• _EXERCISE DETAILS_: Copy out, word for word, the lines from the start of the data below through the line containing "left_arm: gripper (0", and no others.

• _GIVEN DATA_:

BEGIN

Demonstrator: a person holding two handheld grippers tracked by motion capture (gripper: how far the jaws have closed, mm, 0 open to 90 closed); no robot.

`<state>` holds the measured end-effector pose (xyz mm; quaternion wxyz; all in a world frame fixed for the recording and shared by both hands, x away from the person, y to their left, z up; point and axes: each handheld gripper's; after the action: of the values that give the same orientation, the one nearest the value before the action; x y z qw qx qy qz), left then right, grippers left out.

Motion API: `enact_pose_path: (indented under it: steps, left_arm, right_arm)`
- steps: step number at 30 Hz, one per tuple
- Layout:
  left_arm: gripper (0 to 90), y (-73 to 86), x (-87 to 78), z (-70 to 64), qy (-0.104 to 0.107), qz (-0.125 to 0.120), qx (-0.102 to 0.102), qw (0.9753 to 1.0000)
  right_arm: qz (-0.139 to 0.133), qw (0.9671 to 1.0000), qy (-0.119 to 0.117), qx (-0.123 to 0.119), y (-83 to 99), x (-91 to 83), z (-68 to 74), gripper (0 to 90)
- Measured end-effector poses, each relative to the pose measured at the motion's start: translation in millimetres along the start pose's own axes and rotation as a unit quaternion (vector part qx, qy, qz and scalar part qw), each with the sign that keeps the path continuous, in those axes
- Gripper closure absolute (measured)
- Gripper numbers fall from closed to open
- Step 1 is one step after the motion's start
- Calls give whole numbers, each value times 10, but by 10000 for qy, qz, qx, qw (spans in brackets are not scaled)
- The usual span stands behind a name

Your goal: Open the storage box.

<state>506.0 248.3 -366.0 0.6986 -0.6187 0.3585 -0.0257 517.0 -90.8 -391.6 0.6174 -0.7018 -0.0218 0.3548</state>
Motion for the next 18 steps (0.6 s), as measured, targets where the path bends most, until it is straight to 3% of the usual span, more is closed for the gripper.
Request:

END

• _YOUR SOLUTION_:
Demonstrator: a person holding two handheld grippers tracked by motion capture (gripper: how far the jaws have closed, mm, 0 open to 90 closed); no robot.

`<state>` holds the measured end-effector pose (xyz mm; quaternion wxyz; all in a world frame fixed for the recording and shared by both hands, x away from the person, y to their left, z up; point and axes: each handheld gripper's; after the action: of the values that give the same orientation, the one nearest the value before the action; x y z qw qx qy qz), left then right, grippers left out.

Motion API: `enact_pose_path: (indented under it: steps, left_arm, right_arm)`
- steps: step number at 30 Hz, one per tuple
- Layout:
  left_arm: gripper (0 to 90), y (-73 to 86), x (-87 to 78), z (-70 to 64), qy (-0.104 to 0.107), qz (-0.125 to 0.120), qx (-0.102 to 0.102), qw (0.9753 to 1.0000)

Nothing further is required of the output.